Industry representative: Rodger Hobson, Hobson Farming Ltd
AHDB Horticulture cost: £125,400; Total Project cost: £131,400
UK industry practice is to store carrots for winter / spring marketing in-situ, typically covered with a thick layer of straw (+/- polythene) to provide insulation against frost damage during the winter and to prevent warming and re-growth in the spring. However, the sustainability of field storage using straw (+/- polythene) is becoming increasingly challenged: due to the increasingly high cost and volatile supply of the large quantities of straw required; and also due to agronomic concerns such as nitrogen lock-up and weed issues. Consequently, carrot growers urgently need to examine and evaluate alternative options to current in-situ field storage practice. A previous project, (FV398a), identified inefficiencies (in terms of insulative value) in the current straw-based systems, some possible mis-conceptions, and alternative systems and materials that could have equivalent or better insulative value to the current system. However, estimates of insulative value of current and alternative systems were theoretical. This project will begin practical investigations of the current and alternative systems by (a) validation of the theoretical insulative values for alternative materials and their effect on crop quality and (b) investigate the requirements for practical implementation of alternative systems.
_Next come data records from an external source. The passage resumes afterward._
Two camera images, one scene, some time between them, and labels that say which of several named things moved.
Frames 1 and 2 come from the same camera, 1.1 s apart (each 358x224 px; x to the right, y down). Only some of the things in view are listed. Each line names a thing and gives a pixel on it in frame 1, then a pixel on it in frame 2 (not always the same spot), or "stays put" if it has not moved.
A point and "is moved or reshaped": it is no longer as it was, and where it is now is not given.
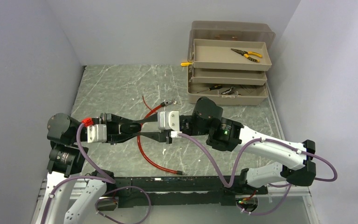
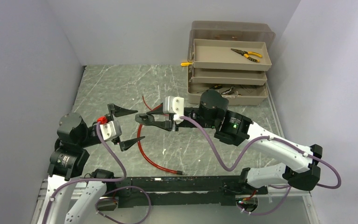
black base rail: [181, 192] stays put
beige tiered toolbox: [230, 60] stays put
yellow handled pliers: [246, 53] stays put
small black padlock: [130, 128] is moved or reshaped
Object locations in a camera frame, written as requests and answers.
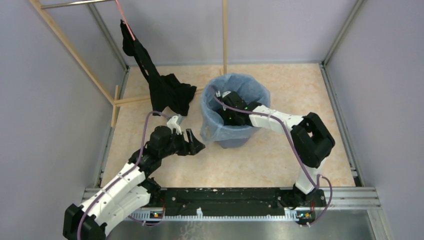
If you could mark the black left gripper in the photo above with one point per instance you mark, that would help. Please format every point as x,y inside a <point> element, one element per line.
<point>193,146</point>

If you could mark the light blue plastic trash bag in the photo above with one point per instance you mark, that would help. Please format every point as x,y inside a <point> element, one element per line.
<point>248,88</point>

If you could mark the blue plastic trash bin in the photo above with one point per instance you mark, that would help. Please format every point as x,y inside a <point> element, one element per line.
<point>234,141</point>

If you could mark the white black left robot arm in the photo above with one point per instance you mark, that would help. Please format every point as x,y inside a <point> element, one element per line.
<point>131,189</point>

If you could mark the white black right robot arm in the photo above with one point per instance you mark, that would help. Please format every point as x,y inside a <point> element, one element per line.
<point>307,135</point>

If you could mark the black printed t-shirt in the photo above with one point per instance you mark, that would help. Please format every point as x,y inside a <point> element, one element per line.
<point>166,91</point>

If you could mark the pink clothes hanger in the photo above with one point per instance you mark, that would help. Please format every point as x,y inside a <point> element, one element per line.
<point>124,19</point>

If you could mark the metal hanging rod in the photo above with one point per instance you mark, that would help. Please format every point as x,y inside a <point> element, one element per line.
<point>72,4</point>

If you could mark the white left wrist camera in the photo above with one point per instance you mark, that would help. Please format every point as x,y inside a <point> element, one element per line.
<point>174,123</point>

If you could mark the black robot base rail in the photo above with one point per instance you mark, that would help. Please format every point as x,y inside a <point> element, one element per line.
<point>231,204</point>

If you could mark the wooden clothes rack frame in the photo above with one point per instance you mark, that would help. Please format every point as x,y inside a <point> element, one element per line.
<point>115,100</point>

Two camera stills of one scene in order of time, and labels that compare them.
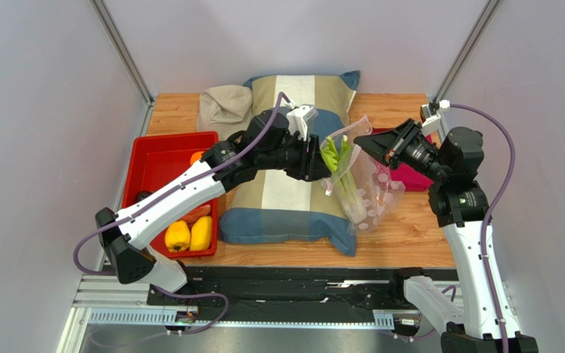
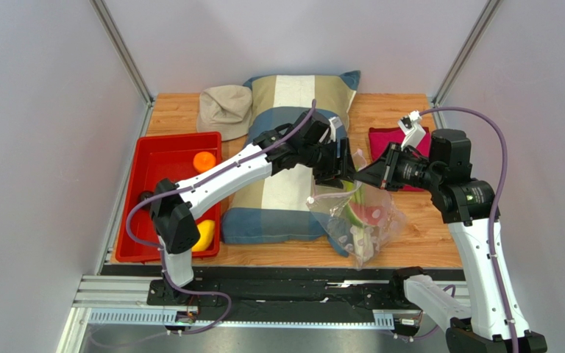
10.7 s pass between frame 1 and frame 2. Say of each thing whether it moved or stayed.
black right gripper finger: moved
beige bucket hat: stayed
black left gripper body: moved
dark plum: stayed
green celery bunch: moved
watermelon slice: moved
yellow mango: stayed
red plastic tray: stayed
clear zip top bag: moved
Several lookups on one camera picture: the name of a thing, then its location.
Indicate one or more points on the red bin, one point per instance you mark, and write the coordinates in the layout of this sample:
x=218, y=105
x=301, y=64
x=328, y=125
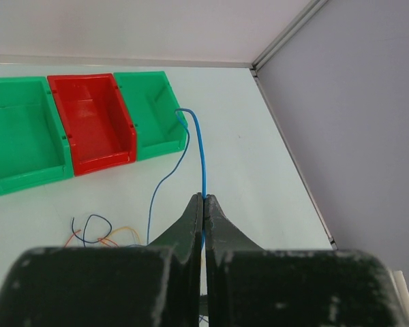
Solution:
x=98, y=126

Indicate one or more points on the green bin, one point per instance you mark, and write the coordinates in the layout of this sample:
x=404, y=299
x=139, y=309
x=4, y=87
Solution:
x=152, y=105
x=34, y=149

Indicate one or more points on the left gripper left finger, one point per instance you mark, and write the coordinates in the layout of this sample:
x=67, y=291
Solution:
x=153, y=285

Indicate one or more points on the right green bin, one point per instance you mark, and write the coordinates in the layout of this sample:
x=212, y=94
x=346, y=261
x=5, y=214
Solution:
x=152, y=105

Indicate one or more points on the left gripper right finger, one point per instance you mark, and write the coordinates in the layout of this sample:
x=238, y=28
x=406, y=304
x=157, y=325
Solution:
x=251, y=286

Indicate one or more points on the left green bin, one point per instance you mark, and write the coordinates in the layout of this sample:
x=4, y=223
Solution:
x=34, y=149

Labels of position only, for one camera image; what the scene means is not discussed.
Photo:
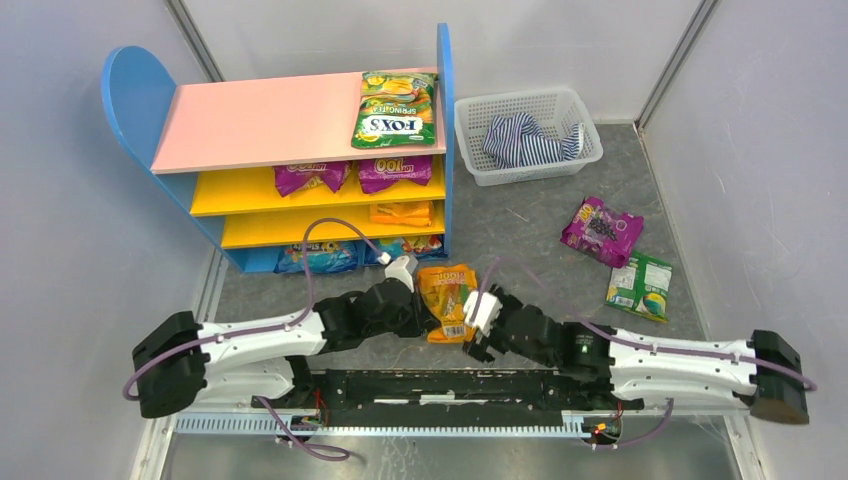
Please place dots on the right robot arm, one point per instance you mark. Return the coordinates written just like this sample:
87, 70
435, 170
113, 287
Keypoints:
761, 374

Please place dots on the blue Blendy candy bag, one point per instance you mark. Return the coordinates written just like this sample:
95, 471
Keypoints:
321, 257

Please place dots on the purple 100 candy bag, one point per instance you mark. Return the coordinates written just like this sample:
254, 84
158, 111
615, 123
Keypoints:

Project aim(s) and objective(s):
(i) Project aim(s):
Practical investigation of alternatives for field-storage of carrots
(ii) Project objective(s):
• To validate the theoretical calculations of insulation value of different 'systems' obtained in FV 398a
• To determine the potential and practical issues associated with the most feasible alternatives identified in FV 398a
• To hold a grower demonstration day
Benefits to industry:
The area of carrots stored under straw is estimated at around 3-4000ha per annum. Current (2013) estimates for the costs of straw-based field storage systems are around £30 per 500 kg Hesston bale (delivered to field), applied at 80-120 bales/ha. With application and removal included, the technique costs around £4000-5000 per ha on top of crop production and harvesting costs. This is a significant and annually increasing additional cost to production which growers have to bear – and which is not sufficiently reflected in additional returns from customers for stored carrots. However, almost as important as cost is the vulnerability of straw supply – particularly with the effects of changing climate on cereal straw production, but also due to the increasing demands on the available straw supply by other agricultural or energy sectors. In addition concerns by landowners about the role of straw in the import of long-term weed problems (particularly blackgrass) affects the availability of (new) land for production.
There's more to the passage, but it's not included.